● Activity
Your answer should reproduce every line of the material in which the word "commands" occurs.

● Data supplied
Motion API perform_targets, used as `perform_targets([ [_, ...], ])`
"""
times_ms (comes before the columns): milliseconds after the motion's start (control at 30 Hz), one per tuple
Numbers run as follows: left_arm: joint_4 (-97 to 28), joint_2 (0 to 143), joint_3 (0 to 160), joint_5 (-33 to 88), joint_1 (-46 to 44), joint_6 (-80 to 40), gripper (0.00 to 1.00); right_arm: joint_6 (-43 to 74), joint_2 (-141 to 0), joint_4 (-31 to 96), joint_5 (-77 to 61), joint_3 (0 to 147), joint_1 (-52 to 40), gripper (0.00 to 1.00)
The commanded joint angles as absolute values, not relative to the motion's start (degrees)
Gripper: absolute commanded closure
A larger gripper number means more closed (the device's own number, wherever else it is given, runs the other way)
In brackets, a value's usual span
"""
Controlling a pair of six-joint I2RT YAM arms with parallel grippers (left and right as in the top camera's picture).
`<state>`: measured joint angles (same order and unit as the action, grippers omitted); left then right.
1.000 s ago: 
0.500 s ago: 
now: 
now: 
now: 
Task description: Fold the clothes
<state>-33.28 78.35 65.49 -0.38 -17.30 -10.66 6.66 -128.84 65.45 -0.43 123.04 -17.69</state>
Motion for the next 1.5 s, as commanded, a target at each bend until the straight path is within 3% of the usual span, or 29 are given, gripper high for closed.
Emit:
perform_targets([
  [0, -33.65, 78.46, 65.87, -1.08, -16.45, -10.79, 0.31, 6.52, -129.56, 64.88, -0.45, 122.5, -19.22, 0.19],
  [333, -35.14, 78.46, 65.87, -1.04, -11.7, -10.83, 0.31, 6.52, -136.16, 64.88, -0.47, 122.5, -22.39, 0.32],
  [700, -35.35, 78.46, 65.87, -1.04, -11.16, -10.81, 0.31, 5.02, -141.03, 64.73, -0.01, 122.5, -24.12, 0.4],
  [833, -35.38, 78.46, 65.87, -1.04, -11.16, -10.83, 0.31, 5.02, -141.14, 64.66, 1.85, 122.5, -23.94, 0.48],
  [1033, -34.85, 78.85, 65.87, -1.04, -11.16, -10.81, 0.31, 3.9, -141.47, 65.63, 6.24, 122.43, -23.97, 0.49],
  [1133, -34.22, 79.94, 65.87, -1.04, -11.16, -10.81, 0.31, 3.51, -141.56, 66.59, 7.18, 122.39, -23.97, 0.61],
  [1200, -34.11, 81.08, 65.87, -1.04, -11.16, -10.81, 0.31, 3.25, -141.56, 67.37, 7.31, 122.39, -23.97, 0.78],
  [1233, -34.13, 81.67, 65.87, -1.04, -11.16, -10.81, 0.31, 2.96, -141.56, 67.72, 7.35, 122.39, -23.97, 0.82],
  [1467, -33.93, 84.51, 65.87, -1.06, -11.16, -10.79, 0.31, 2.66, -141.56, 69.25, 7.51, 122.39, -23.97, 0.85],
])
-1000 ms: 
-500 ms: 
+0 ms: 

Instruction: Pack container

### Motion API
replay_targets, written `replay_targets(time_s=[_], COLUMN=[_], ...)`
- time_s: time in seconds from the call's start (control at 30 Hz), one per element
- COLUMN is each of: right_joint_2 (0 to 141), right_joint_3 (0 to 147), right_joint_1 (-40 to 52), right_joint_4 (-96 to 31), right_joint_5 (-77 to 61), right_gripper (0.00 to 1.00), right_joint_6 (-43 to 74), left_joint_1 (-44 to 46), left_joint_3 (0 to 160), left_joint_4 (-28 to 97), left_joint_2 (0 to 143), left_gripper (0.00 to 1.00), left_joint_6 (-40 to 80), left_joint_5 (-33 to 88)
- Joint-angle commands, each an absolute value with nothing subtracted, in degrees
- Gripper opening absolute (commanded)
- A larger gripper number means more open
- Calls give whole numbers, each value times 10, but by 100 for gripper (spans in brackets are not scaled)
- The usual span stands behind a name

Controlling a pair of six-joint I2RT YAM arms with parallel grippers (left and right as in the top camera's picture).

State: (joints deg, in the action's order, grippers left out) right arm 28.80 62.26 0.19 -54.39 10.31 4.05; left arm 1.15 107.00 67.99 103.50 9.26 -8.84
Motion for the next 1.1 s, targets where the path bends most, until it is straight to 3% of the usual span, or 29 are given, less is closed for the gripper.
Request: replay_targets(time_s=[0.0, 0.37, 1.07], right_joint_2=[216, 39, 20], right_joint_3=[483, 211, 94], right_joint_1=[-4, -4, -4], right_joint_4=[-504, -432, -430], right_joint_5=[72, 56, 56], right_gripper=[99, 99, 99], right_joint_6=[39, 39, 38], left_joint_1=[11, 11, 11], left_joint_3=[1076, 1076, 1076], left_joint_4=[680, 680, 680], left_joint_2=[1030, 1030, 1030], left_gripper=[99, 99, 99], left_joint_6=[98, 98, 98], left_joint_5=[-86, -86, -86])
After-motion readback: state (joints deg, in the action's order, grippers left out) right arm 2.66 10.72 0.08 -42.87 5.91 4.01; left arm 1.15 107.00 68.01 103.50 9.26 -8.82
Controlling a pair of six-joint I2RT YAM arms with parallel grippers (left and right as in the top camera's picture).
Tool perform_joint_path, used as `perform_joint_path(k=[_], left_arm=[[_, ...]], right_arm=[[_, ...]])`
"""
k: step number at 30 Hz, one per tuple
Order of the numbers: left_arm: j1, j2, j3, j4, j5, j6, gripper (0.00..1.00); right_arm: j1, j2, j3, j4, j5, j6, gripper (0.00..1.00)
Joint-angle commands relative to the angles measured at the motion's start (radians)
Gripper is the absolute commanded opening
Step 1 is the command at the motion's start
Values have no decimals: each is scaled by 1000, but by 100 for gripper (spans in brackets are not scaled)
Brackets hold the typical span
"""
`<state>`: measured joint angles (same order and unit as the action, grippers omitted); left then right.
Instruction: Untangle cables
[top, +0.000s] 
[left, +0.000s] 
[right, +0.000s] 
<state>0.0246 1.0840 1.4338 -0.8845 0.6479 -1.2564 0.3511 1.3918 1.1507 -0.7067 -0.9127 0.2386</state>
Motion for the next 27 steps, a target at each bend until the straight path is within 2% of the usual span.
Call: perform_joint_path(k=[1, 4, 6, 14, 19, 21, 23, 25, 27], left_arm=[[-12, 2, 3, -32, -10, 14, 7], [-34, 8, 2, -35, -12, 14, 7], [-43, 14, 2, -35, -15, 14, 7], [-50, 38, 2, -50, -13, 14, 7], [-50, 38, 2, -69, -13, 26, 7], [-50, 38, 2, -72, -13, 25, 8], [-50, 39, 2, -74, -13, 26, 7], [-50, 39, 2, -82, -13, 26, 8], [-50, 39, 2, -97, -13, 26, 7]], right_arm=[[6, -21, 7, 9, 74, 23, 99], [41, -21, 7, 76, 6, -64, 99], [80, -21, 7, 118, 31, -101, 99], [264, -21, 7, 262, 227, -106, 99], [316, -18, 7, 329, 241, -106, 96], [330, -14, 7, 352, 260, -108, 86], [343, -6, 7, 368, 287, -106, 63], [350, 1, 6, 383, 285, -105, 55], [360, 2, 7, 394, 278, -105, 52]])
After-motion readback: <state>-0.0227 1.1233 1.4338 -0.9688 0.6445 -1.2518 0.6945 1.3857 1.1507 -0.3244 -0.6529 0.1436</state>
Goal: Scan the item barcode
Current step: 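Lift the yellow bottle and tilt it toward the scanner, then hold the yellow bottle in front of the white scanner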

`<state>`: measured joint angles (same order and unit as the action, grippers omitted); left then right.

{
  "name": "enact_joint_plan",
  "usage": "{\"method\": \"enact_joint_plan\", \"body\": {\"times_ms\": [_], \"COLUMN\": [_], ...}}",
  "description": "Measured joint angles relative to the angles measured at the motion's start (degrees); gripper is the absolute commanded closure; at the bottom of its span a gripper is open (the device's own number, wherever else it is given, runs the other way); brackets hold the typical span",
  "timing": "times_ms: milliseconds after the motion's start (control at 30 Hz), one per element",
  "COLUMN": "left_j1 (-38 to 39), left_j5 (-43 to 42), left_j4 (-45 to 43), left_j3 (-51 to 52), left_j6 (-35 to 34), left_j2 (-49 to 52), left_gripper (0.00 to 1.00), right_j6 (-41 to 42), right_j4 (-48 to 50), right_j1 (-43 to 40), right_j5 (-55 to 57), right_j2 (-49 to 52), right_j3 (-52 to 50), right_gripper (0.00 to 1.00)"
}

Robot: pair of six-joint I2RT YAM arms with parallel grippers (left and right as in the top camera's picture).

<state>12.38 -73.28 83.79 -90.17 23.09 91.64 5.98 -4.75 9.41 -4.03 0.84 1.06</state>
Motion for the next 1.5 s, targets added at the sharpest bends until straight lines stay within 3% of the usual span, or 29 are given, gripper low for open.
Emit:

● Your response
- Joint-angle commands, each an absolute value with nothing subtracted, in degrees
Joint-angle commands relative to the angles measured at the motion's start (radians)

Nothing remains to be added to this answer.